Provided information >>
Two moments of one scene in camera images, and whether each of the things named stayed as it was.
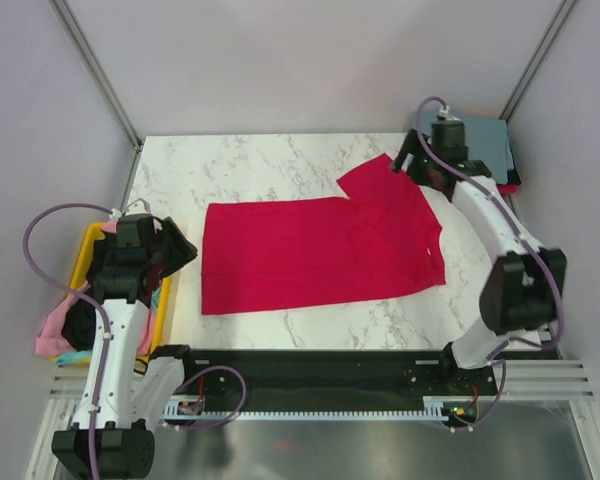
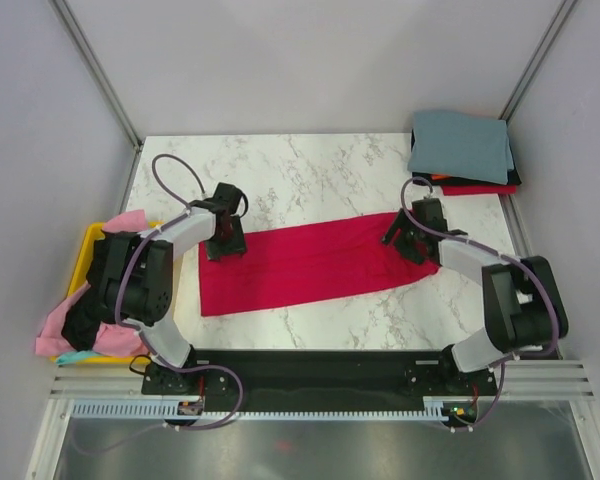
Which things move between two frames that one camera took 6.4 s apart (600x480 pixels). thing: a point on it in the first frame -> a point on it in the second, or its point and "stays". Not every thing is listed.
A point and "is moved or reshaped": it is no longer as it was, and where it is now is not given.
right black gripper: (414, 170) -> (398, 222)
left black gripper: (182, 250) -> (237, 245)
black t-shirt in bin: (79, 332) stays
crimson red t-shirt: (379, 239) is moved or reshaped
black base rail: (337, 380) stays
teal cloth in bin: (86, 356) stays
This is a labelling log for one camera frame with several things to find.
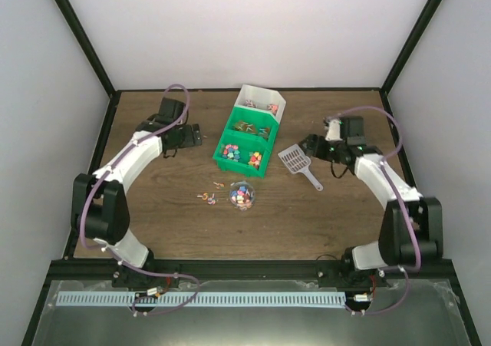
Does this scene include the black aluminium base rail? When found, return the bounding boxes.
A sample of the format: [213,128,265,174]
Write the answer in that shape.
[45,258,461,288]

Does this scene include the spilled lollipop left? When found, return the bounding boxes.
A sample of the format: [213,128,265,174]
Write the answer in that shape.
[196,193,209,200]

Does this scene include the clear plastic round container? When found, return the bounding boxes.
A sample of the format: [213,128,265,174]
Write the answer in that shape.
[229,181,255,211]

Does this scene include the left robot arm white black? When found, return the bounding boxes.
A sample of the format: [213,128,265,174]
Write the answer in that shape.
[71,97,202,288]

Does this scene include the light blue slotted cable duct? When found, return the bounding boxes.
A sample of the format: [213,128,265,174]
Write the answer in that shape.
[55,291,346,308]

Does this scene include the green bin candies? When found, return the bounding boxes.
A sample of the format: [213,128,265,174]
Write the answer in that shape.
[225,107,279,147]
[213,130,272,178]

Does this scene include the white bin striped candies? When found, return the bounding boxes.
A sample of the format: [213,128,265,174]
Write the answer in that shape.
[234,84,286,124]

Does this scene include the lilac slotted plastic scoop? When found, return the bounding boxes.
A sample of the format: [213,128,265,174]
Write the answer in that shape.
[278,144,324,191]

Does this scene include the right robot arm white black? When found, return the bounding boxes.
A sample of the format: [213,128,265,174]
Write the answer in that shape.
[299,116,443,287]

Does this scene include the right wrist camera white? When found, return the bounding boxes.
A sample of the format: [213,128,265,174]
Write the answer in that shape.
[324,117,342,142]

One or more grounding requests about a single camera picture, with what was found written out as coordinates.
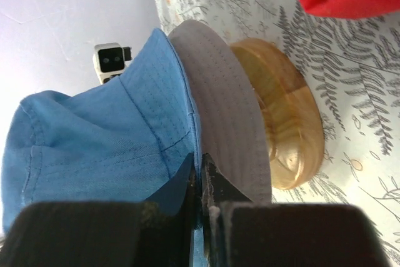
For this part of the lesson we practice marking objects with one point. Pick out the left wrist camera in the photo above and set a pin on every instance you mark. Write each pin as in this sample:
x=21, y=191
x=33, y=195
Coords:
x=109, y=60

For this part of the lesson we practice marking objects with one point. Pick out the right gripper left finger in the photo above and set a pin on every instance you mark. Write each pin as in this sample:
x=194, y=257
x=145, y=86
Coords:
x=155, y=232

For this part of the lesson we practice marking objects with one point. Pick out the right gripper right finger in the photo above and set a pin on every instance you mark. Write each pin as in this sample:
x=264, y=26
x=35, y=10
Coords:
x=239, y=232

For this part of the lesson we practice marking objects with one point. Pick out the blue bucket hat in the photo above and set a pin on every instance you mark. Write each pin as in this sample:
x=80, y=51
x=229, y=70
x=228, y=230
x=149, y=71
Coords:
x=119, y=142

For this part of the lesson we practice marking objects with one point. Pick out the wooden hat stand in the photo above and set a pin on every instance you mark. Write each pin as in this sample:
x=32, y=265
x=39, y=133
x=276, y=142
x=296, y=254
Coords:
x=291, y=117

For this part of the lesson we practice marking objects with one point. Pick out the floral table mat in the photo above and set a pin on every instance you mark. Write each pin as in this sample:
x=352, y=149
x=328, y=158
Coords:
x=352, y=70

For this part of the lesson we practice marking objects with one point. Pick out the grey bucket hat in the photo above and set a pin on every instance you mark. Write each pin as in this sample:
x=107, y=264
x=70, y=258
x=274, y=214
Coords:
x=232, y=126

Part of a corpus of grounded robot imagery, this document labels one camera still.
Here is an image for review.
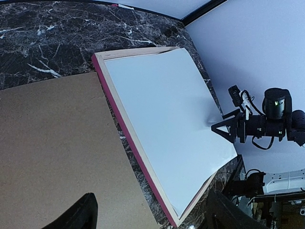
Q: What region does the brown cardboard backing board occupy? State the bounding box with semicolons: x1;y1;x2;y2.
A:
0;73;158;229

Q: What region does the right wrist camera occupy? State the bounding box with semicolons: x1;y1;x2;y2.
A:
228;85;253;120

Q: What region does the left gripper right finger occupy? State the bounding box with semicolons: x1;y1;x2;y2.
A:
206;190;267;229

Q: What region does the right black corner post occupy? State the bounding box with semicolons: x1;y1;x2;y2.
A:
182;0;227;26

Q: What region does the red sunset photo print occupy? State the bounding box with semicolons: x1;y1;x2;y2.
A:
105;48;237;217

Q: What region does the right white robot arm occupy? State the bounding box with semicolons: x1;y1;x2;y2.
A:
211;85;305;202

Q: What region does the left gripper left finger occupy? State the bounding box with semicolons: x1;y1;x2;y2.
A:
42;193;98;229

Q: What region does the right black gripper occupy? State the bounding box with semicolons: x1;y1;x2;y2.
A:
211;108;247;143

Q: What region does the light wooden picture frame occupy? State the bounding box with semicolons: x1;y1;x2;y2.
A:
91;46;218;228

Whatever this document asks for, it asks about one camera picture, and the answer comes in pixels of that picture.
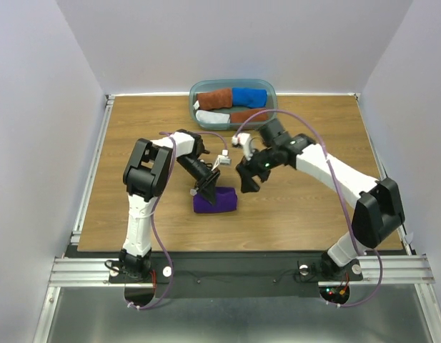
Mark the purple towel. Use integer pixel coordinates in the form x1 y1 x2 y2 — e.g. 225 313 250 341
192 187 238 214

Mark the upper brown rolled towel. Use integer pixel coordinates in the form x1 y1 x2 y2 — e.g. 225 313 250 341
193 88 233 111

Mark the brown rolled towel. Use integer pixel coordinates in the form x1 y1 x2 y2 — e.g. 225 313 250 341
193 88 233 111
230 108 269 124

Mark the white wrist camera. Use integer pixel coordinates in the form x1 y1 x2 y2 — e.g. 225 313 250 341
212 149 232 171
232 132 257 161

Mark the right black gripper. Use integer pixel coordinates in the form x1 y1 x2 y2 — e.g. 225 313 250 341
234 144 279 194

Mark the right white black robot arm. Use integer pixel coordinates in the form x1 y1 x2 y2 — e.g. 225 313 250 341
232 119 405 279

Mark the teal plastic bin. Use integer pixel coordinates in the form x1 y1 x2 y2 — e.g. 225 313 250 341
189 79 278 131

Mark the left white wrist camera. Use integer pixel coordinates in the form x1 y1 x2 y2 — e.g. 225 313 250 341
212 149 232 171

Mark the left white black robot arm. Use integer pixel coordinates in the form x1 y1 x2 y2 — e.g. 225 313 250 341
114 129 220 282

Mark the white rolled towel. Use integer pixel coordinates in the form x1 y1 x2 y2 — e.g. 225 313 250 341
195 110 230 124

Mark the blue rolled towel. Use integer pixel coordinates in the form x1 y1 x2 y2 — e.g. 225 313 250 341
232 87 267 109

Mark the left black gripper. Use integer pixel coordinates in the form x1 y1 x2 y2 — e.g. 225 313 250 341
177 154 220 207

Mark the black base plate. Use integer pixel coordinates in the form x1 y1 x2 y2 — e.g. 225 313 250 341
64 251 364 299

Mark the lower brown rolled towel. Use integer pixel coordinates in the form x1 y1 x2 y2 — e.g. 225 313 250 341
230 108 269 124

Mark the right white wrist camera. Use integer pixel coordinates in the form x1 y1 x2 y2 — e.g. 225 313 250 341
232 132 257 161

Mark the aluminium frame rail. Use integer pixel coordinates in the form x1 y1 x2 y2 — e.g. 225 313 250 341
35 96 433 342

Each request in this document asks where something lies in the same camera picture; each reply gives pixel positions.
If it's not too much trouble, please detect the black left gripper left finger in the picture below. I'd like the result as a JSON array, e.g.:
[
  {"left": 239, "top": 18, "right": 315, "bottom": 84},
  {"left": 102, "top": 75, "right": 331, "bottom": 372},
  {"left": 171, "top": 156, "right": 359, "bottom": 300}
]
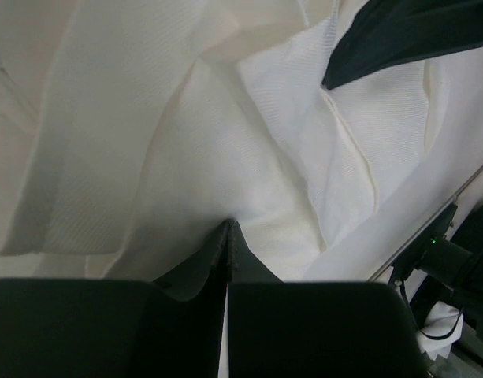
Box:
[{"left": 0, "top": 222, "right": 230, "bottom": 377}]

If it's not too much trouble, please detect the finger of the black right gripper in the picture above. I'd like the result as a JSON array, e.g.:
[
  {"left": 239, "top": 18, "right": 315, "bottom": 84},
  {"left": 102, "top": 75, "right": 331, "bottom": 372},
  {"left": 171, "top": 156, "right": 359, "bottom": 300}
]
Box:
[{"left": 322, "top": 0, "right": 483, "bottom": 90}]

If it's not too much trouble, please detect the white pleated skirt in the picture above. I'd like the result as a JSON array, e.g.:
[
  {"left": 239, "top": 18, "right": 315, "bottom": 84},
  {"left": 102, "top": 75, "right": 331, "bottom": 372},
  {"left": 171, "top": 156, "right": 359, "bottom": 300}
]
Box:
[{"left": 0, "top": 1, "right": 483, "bottom": 281}]

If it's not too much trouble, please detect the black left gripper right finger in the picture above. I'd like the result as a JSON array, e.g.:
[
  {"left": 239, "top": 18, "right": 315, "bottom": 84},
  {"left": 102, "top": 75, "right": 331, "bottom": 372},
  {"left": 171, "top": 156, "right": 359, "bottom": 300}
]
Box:
[{"left": 227, "top": 224, "right": 426, "bottom": 377}]

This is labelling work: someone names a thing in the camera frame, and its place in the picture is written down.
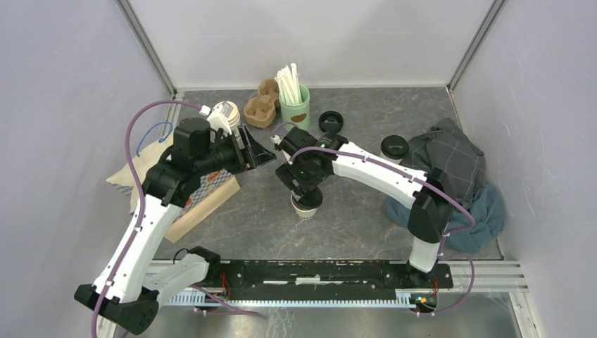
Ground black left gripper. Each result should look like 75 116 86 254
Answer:
195 123 277 176

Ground black plastic cup lid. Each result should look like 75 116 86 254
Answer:
380 134 409 158

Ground white paper coffee cup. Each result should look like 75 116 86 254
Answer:
379 153 403 165

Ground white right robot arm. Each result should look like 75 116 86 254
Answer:
270 127 456 287

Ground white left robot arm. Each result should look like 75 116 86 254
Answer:
74 118 276 335

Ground checkered paper takeout bag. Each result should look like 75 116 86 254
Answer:
106 135 240 243

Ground stack of white paper cups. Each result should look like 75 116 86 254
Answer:
210 101 241 137

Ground brown cardboard cup carrier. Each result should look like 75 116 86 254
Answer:
243 78 279 129

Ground black spare cup lid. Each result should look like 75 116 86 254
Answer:
318 111 344 134

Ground green straw holder cup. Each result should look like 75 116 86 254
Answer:
279 84 310 130

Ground white paper-wrapped straws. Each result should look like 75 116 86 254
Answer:
275 63 303 106

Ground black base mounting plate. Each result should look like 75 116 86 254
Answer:
191 259 454 301

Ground grey checked cloth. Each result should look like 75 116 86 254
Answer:
400 118 486 209

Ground teal blue cloth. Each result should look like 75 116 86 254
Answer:
384 182 506 254

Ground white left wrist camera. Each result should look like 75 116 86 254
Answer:
199 101 241 138

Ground aluminium frame rail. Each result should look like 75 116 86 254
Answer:
91 259 533 338

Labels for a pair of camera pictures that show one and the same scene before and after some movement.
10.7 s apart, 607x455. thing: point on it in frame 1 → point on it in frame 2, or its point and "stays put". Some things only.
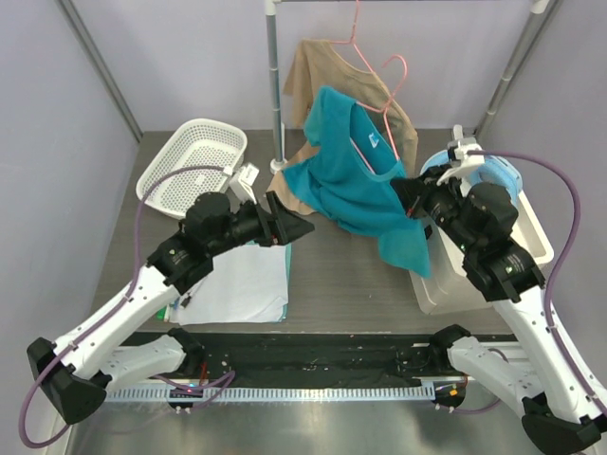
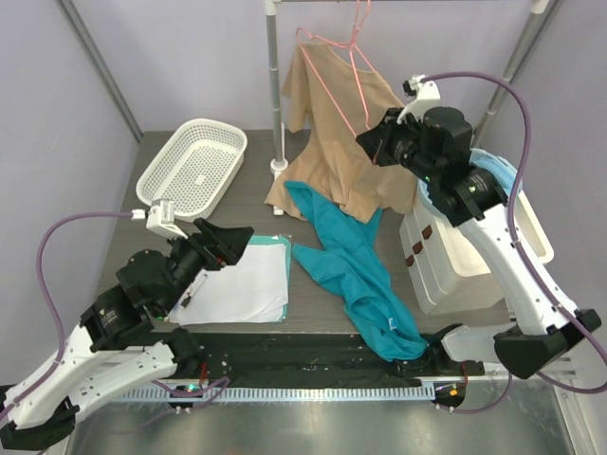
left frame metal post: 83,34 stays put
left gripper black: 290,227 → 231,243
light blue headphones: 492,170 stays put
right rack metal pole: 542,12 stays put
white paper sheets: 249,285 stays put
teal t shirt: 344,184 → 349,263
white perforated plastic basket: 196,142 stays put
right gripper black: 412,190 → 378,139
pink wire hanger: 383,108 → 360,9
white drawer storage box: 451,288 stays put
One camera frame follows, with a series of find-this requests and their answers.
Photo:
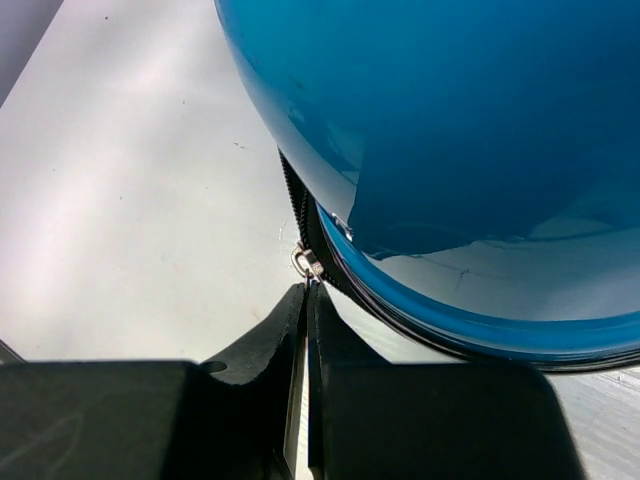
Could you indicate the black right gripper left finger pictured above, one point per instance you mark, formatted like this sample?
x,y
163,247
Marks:
x,y
265,354

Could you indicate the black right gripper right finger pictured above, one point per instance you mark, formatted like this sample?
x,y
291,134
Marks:
x,y
331,340

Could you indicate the blue kids suitcase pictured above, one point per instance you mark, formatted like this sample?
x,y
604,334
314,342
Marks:
x,y
467,171

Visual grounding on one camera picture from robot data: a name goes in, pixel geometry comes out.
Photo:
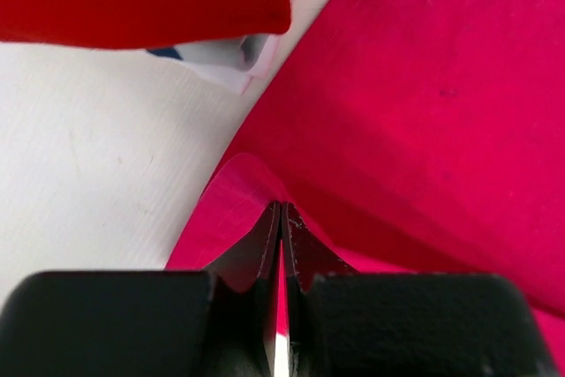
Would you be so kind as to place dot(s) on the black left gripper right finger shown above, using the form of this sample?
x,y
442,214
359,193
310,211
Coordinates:
x,y
343,322

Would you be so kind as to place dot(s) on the crimson pink t-shirt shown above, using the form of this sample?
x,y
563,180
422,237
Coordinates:
x,y
413,136

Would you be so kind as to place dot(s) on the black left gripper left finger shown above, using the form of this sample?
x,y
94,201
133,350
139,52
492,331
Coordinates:
x,y
217,321

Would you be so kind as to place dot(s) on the folded white t-shirt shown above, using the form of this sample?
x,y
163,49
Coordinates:
x,y
229,42

Exercise requirements >> Within the listing above, print exactly the stretch beginning at the line that contains "Here is an image for review." and finishing at the line that contains "Q: What region does the left gripper right", ends kept, pictures left out, and nothing more.

Problem solution >>
Here is an image for review.
Q: What region does the brown cardboard backing board occupy? State the bounding box with semicolons: x1;y1;x2;y2.
A:
0;73;158;229

Q: What region does the right wrist camera occupy? State the bounding box with semicolons: x1;y1;x2;y2.
A:
228;85;253;120

Q: What region does the left gripper right finger occupy? State the bounding box with semicolons: x1;y1;x2;y2.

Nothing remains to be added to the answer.